La digitalización y puesta a disposición de un archivo en papel es en parte una tarea para la IA. La IA es buena reconociendo texto en un escaneo y proponiendo metadatos, pero el trabajo físico de sacar expedientes de un armario, ordenarlos, quitar grapas y pasarlos por el escáner sigue siendo trabajo humano. Después viene el control de errores de reconocimiento, y ese es precisamente el elemento con supervisión humana: la IA hace una propuesta, una persona la aprueba o la rechaza, con motivo.
El eje físico puntúa bajo aquí (1 de 5), y esa es la razón principal por la que esta tarea no entra en la categoría 1. El papel primero debe pasar por un escáner. Eso no es trabajo mental sino manual: levantar expedientes, ordenarlos por secuencia, apartar páginas dañadas, revisar documentos a doble cara. Un gestor de archivos que procesa mil carpetas dedica una gran parte del tiempo a este trabajo previo físico, no a la parte digital posterior. Ningún modelo de IA, sin importar cuán bueno sea en reconocimiento de texto, levanta una carpeta de un estante.
En una empresa donde el archivo ya llega en su mayoría de forma digital —piense en facturas que ya se reciben como PDF en lugar de en papel— este cuello de botella físico desaparece por completo. Esto se relaciona con una cuestión similar a si la IA puede encargarse del intercambio de facturas digitales mediante facturación electrónica, donde el documento ya parte en formato digital y la automatización puede llegar mucho más lejos.

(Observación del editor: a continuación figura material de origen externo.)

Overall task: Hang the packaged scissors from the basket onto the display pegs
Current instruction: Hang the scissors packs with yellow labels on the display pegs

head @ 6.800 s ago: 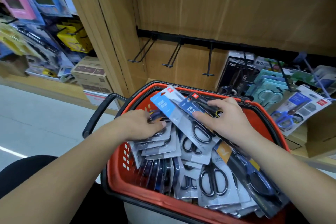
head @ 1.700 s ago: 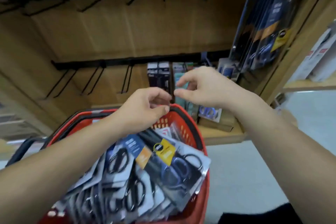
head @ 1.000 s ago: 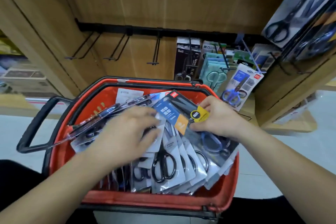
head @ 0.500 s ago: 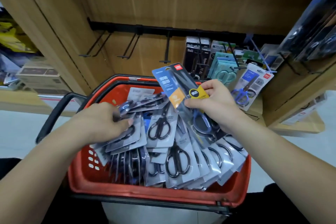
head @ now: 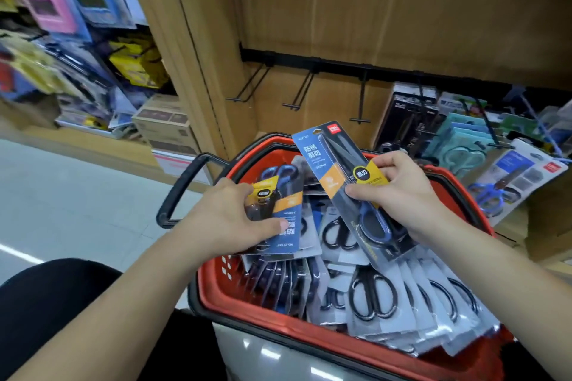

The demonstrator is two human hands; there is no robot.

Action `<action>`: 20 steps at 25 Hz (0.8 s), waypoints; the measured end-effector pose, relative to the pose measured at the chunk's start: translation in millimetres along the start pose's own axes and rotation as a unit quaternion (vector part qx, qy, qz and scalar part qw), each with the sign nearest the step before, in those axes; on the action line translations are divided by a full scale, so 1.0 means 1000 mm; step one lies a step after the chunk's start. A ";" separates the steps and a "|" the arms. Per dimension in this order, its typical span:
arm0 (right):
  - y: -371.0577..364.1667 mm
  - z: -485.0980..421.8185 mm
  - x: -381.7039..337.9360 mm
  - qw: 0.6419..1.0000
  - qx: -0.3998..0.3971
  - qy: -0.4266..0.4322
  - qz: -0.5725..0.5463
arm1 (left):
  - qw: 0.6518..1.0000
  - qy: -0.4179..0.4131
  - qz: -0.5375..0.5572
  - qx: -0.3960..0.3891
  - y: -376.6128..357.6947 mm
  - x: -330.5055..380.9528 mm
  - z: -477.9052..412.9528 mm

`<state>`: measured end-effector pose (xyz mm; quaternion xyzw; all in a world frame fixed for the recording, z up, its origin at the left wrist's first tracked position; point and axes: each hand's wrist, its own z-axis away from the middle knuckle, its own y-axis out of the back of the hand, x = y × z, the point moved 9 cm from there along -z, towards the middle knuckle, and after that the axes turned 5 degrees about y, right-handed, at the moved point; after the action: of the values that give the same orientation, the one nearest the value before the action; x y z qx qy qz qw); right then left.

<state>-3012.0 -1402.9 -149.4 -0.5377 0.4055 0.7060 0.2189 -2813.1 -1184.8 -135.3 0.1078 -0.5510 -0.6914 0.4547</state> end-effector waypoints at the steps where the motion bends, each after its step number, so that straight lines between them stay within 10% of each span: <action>1: -0.002 0.001 0.000 1.000 0.001 0.008 0.001 | 0.999 0.012 -0.029 0.004 0.002 -0.003 -0.001; 5: 0.007 0.004 -0.001 0.998 0.039 0.037 -0.010 | 0.998 0.027 -0.004 -0.060 -0.007 -0.004 -0.006; 9: 0.015 0.004 -0.011 0.996 0.060 0.060 -0.029 | 0.999 -0.012 -0.013 0.052 0.026 -0.001 -0.010; 14: 0.016 0.000 -0.010 0.996 0.058 0.058 -0.030 | 0.993 -0.025 -0.021 -0.111 -0.004 -0.002 -0.001; 20: -0.001 0.004 -0.007 0.997 0.036 0.045 -0.047 | 0.988 -0.145 -0.039 0.020 -0.016 0.030 0.020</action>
<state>-3011.5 -1398.0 -143.0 -0.5795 0.4144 0.6548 0.2523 -2851.5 -1194.6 -131.2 0.0370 -0.6206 -0.7055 0.3401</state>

La presencia de papel físico no es, por tanto, una característica fija de "digitalizar archivo" en general, sino de la situación específica en la que el papel todavía debe escanearse.
El volumen puntúa alto (4 de 5): en un archivo suele tratarse de cientos o miles de documentos con una estructura similar. Ese es precisamente el tipo de repetición en la que la automatización destaca. Una vez que un documento ha sido escaneado, un software con reconocimiento óptico de caracteres (OCR) puede leer el contenido, identificar palabras clave y hacer una primera propuesta de metadatos como fecha, número de expediente o tipo de documento. Con un volumen bajo —por ejemplo, un traspaso puntual de veinte expedientes personales en una oficina pequeña— esa ganancia apenas existe, y escanear a mano e introducir los datos manualmente suele ser tan rápido como configurar y probar un sistema.
La estructuración puntúa en un nivel medio (3 de 5). Algunos archivos son bastante predecibles: formularios estándar, contratos con formato fijo, facturas con campos fijos. Otros archivos son una mezcla de notas manuscritas, correcciones tachadas, copias borrosas y documentos en distintos idiomas o tipos de letra. Cuanto más desordenado sea el archivo, más a menudo falla el reconocimiento OCR y más debe revisar una persona. Un gestor de archivos que procesa principalmente formularios estandarizados verá resultados distintos a alguien que debe hacer accesible correspondencia manuscrita de hace décadas.
El coste de errores y el cumplimiento normativo puntúan ambos en un nivel medio (3 de 5). Una palabra mal reconocida en un texto con posibilidad de búsqueda normalmente no es un desastre: la función de búsqueda simplemente no encuentra el documento de inmediato. Pero en archivos con una obligación legal de conservación, expedientes médicos o documentos jurídicos, un error en los metadatos (fecha incorrecta, número de expediente incorrecto) puede provocar que un expediente no se encuentre a tiempo o se destruya indebidamente. Si el archivo está sujeto a una obligación de conservación u otro régimen legal, se aplican requisitos legales propios para ello; eso no es una cuestión que se resuelva con una decisión de automatización.
La combinación de estos ejes significa que el papel de gestor de archivos o responsable de oficina no desaparece, sino que se transforma. El trabajo físico de escaneo y el control final permanecen; la transcripción manual de cada campo desaparece en gran medida. Las condiciones mencionadas no son opcionales: el equipo de escaneo y la calidad del reconocimiento OCR deben estar en orden, y debe haber un control por muestreo de errores de reconocimiento antes de que los documentos se marquen como definitivamente disponibles para búsqueda. Sin ese control, pequeños errores de reconocimiento se acumulan hasta convertir el archivo en algo poco fiable para consultar.
Este patrón —una tarea física o muy variable que puede asumirse en parte, pero no del todo— también se observa en sectores completamente distintos, como en qué puede asumir la IA en el sector del transporte, donde las acciones físicas también determinan el límite de lo que un sistema puede asumir. Es una comparación útil para recordar que el eje físico a menudo pesa más que lo avanzado que sea el software de reconocimiento.